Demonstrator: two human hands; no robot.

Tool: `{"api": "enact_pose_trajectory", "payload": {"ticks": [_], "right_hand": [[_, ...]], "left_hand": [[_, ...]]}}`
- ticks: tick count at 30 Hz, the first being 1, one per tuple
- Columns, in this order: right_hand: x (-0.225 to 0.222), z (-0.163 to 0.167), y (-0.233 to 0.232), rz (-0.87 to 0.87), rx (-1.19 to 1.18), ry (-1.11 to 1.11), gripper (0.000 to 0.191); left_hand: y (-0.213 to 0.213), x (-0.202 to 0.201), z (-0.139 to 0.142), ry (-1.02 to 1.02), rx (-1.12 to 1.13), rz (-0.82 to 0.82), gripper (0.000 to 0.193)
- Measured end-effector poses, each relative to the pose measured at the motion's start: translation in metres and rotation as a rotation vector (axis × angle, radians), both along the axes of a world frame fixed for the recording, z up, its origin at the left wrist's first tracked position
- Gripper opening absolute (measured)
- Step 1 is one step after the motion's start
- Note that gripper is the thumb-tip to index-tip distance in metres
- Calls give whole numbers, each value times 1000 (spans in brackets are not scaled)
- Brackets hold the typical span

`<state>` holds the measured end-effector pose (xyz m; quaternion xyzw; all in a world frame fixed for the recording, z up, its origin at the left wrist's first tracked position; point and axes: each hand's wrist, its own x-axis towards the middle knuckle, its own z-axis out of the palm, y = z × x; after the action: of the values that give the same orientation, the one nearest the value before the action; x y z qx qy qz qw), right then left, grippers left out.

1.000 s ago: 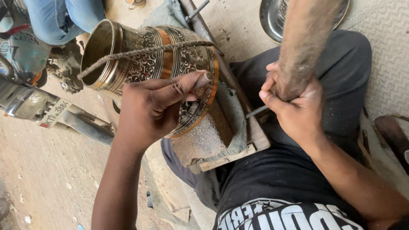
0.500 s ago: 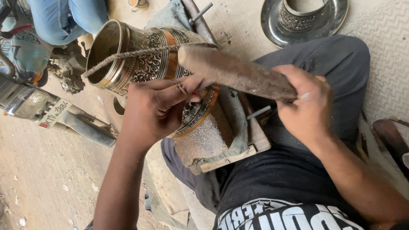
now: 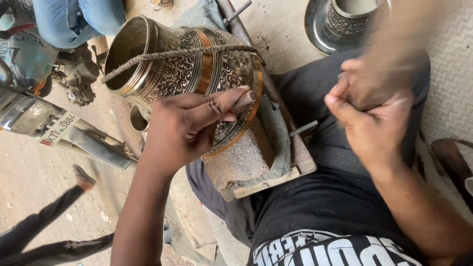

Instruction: The person sits on the floor and uses a chisel and hammer to engrave a decorative pattern onto a brass pot. They hold the chisel against the pot's surface and strike it repeatedly with a wooden-handled hammer, rotating the pot to work on different sections.

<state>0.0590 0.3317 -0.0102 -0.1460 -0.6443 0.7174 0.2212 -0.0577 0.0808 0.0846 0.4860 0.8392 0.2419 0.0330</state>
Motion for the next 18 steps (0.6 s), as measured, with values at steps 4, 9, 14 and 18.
{"api": "enact_pose_trajectory", "payload": {"ticks": [4, 9, 14, 18], "right_hand": [[5, -2, 1, 223, 870, -311, 24], [22, -11, 8, 148, 517, -181, 32], [22, -19, 5, 124, 296, -114, 44], [15, -11, 3, 145, 285, -68, 47]], "left_hand": [[-2, 0, -2, 18, -22, -8, 59], [-11, 21, -5, -97, 470, 276, 33], [-11, 54, -26, -345, 994, 641, 41], [1, 56, -42, -195, 956, 564, 46]]}}
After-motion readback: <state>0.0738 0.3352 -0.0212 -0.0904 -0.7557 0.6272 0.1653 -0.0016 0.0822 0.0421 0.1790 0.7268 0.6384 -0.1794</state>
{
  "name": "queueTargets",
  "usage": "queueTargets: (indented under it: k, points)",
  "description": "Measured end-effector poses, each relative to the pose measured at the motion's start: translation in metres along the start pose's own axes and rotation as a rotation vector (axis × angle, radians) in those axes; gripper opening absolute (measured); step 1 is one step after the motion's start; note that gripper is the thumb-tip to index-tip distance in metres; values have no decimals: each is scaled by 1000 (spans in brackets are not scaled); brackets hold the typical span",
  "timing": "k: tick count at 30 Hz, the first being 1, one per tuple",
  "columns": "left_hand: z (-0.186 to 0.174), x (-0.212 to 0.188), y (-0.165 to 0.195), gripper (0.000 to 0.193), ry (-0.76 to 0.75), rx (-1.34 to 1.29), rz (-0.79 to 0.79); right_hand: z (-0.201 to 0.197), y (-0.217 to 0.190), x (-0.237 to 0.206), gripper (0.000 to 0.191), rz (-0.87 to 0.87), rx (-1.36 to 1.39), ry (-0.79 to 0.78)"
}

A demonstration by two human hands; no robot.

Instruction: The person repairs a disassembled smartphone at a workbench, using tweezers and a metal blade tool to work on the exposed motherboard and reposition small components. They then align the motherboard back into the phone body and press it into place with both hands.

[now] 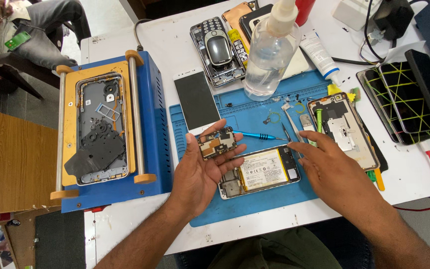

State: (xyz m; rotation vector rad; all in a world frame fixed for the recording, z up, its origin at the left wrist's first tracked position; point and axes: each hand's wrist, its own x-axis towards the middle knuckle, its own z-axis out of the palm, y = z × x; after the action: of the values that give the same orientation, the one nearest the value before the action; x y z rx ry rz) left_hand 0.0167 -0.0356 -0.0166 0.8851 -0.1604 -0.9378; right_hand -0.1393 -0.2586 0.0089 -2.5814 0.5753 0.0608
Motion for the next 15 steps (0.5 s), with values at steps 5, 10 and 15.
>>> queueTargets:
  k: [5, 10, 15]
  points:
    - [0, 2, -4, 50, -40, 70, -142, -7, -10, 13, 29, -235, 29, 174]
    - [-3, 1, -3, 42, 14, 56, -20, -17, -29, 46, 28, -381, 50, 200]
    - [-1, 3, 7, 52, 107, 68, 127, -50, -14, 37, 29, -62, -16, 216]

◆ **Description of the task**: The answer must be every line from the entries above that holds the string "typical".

◆ **Task result**:
- Brackets hold the typical span
  "description": "Measured end-effector poses, each relative to the pose measured at the motion's start: translation in metres along the start pose's own axes and rotation as a rotation vector (axis × angle, radians) in those axes; gripper opening absolute (measured); step 1 is one step after the motion's start; note that gripper is the thumb-tip to index-tip distance in metres; values have no decimals: each is scaled by 1000 (spans in brackets are not scaled); brackets hold the typical span",

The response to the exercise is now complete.